For me, the top priority has always been a question of investment rather than straight finance. As an entrepreneur, I know that I have the potential to earn both more and less than those with salaried jobs, depending on the client and the project. My decision generally comes down to a matter of how well a particular project adds value to my professional portfolio and builds the reputation of my own organization.

Determining the priorities for your professional goals can be liberating. Being decisive but passionate about what you do opens you to new possibilities or types of work that you wouldn’t normally consider doing.

Ask Questions

When consulting, many people are often afraid to ask their clients too many questions for fear of seeming ill-informed or pushy. Yet good communication is key to producing quality results and to building solid client relationships.

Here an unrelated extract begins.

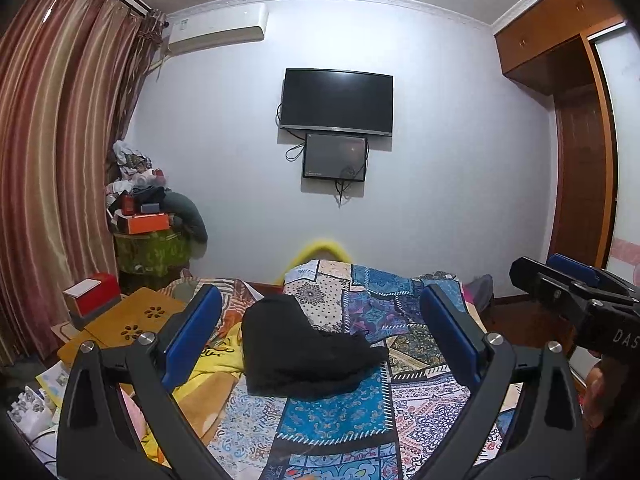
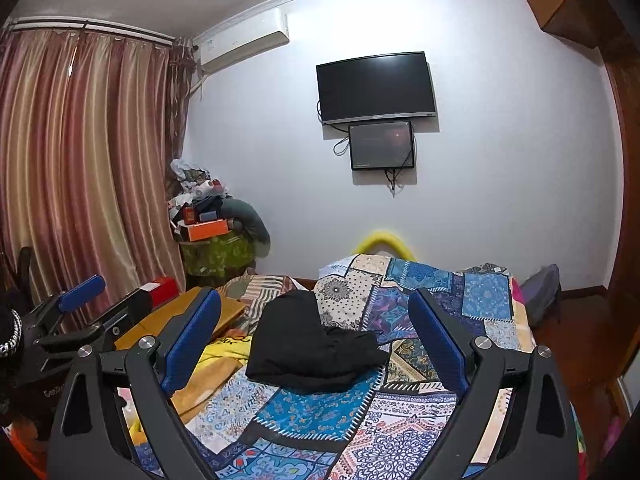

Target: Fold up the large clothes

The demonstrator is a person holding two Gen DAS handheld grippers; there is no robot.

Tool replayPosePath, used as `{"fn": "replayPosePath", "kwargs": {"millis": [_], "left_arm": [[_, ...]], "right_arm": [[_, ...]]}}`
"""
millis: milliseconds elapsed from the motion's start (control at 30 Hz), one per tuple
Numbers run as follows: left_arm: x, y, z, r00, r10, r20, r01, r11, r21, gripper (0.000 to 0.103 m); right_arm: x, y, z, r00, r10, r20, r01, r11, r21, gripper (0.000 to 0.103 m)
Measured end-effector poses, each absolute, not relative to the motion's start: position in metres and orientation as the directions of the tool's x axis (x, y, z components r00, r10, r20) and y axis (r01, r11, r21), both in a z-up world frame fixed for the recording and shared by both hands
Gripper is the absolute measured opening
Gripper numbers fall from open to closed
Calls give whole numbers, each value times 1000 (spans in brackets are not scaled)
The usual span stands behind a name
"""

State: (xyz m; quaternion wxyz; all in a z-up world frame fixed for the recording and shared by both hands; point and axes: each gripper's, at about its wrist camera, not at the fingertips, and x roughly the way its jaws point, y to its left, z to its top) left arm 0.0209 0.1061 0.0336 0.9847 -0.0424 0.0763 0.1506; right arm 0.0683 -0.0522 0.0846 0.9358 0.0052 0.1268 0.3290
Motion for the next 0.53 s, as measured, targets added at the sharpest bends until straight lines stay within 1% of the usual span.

People who work in nonprofit organizations are generally passionate and committed about what they do, which makes them motivating to work with. However, many organizations don’t have a clear idea of how to articulate their needs and preferences for a project or, worse, have a changeable notion of what they want, both of which can prove disastrous when hiring external vendors and consultants.

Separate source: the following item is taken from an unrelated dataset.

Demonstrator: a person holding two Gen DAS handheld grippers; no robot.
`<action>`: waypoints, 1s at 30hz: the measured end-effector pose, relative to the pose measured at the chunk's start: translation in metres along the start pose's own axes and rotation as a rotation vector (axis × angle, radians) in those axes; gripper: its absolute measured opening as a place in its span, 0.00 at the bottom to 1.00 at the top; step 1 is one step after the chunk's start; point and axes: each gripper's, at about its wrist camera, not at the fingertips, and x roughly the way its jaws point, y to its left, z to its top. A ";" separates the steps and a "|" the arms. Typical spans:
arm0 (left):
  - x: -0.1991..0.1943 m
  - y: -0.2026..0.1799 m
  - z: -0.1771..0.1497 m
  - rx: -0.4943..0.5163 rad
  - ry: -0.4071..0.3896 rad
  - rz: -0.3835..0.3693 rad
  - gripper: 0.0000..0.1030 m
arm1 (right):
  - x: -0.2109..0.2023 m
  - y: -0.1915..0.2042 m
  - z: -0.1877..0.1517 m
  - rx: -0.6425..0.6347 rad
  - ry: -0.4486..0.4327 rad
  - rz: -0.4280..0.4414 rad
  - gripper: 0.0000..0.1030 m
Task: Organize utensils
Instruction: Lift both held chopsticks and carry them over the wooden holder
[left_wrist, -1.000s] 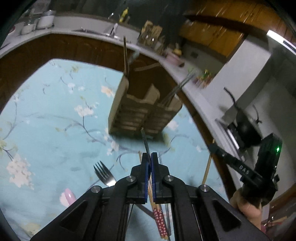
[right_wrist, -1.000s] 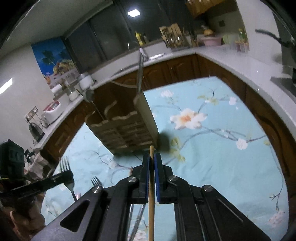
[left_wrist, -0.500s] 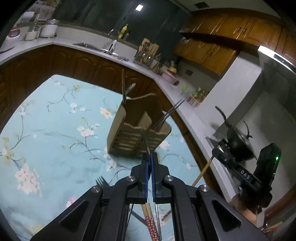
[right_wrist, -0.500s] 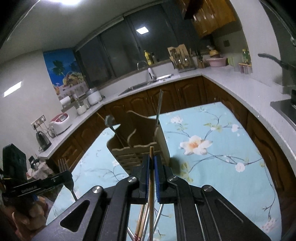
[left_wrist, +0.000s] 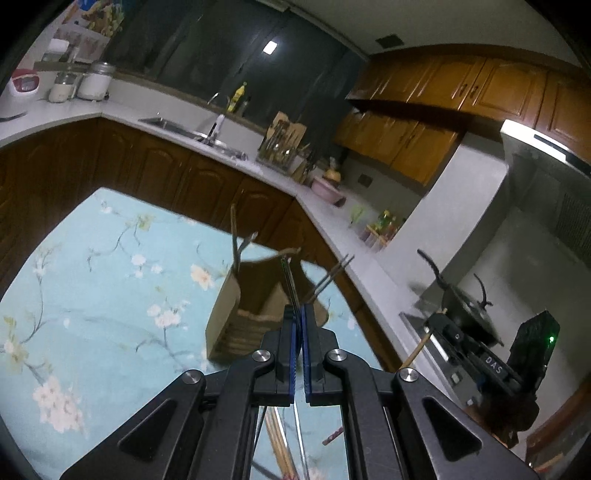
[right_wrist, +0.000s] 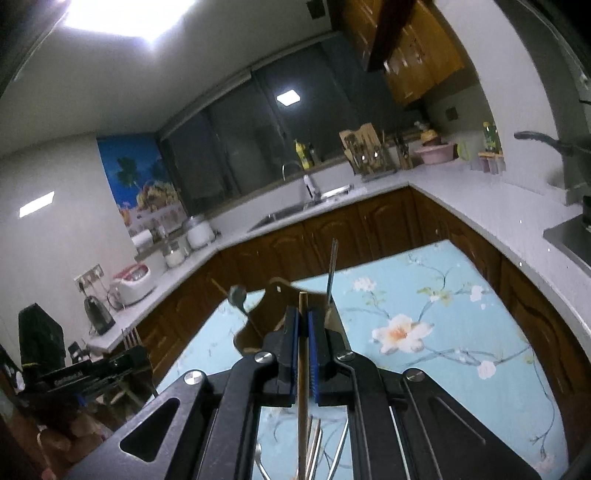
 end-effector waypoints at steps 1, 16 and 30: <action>0.002 0.001 0.004 0.002 -0.013 -0.004 0.00 | 0.000 0.000 0.002 -0.001 -0.008 0.002 0.05; 0.055 0.008 0.044 0.054 -0.165 -0.044 0.00 | 0.021 0.011 0.061 -0.033 -0.183 0.028 0.05; 0.144 0.042 0.043 0.053 -0.208 -0.036 0.00 | 0.064 0.006 0.078 -0.039 -0.244 0.020 0.05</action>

Being inquisitive from the inception of a project is critical to making sure that you understand the specifications, milestones and timelines, and also to showing that you’re genuinely interested in and committed to the project.  

Maintain a Sense of Humor

One of the other main lessons that I learned from my busy summer nonprofit project is the import of not taking everything that happens in a project too seriously. This is not to say that you shouldn’t take yourself or your work seriously. It’s just that you have to realize that some things are out of your control, particularly when working for and with other people in a cause-based context.

Indeed, I find that keeping a sense of humor about your work and life is productive because it keeps you in a solutions-based mindset. That is, instead of focusing on the problems or difficulties of a project, if you’re able to take a step back from a situation and even laugh at whatever challenges you’re facing, it is often relatively easy to find a workable solution. Pressing the panic button when encountering problems within a project is a good way to raise your stress levels, but is no way to work through the problems and move forward.

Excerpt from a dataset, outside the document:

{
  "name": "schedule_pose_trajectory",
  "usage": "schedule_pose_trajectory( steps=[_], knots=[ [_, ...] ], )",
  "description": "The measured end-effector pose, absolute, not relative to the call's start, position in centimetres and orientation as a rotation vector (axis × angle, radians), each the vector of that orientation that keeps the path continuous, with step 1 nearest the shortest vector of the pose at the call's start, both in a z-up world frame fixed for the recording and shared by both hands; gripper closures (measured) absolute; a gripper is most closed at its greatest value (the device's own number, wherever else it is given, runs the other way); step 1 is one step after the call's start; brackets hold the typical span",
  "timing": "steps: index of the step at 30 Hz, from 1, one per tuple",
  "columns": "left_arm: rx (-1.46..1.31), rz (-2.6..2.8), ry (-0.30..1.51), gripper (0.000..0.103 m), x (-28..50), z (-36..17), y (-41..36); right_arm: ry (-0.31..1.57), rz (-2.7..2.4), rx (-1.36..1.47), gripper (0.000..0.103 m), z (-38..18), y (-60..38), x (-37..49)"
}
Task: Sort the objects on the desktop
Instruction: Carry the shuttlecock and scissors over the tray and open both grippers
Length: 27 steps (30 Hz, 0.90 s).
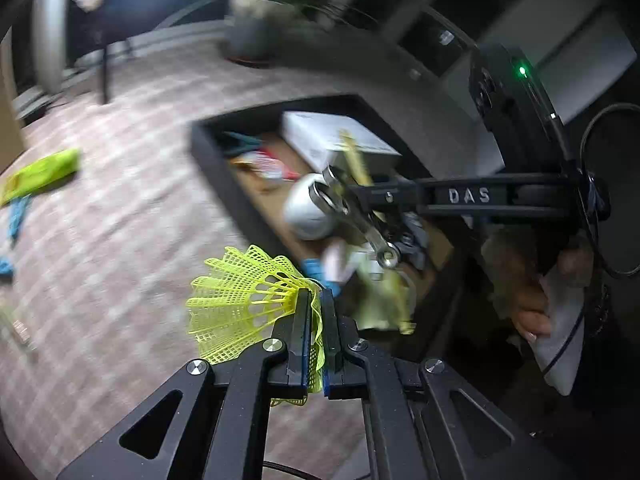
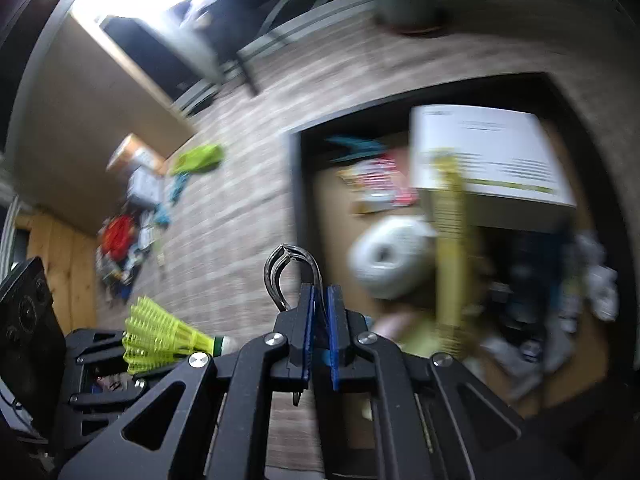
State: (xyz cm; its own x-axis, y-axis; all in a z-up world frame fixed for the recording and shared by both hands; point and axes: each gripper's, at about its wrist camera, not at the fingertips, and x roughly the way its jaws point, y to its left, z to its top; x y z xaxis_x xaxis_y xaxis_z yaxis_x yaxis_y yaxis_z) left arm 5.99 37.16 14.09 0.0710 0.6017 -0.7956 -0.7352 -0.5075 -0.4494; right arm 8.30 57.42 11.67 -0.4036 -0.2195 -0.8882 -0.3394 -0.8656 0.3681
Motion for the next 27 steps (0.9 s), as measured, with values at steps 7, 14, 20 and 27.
schedule_pose_trajectory(
  steps=[7,14,20,27],
  knots=[
    [-1.293,1.530,0.234,0.100,9.6,14.0,42.7,0.811,2.355,-1.590,0.096,11.4,62.1,11.7],
    [-1.296,1.479,0.301,0.100,11.5,13.7,45.9,0.825,2.312,-1.545,0.096,11.3,64.2,13.7],
    [-1.246,1.524,0.399,0.058,13.0,14.1,48.0,0.826,2.284,-1.528,0.079,11.2,65.0,14.4],
    [-1.199,1.565,0.421,0.055,13.2,15.0,48.1,0.837,2.293,-1.509,0.073,11.6,65.0,14.7]
  ],
)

Having gone back to work almost immediately after the birth of my child, I highly value how and with whom I spend my time, and thus on what I’m working. I have no choice but to take things one deadline and one day at a time, particularly as my days are currently an odd mix of strategic consulting work, writing, and caring for a newborn. The most important thing for me is to find projects that are both lucrative and about which I am passionate. This has not always been an easy balance to reach.

But, working with nonprofit clients, finding the ideal balance between passion, money, and professional growth is strangely both feasible and worthwhile if you take the right approach.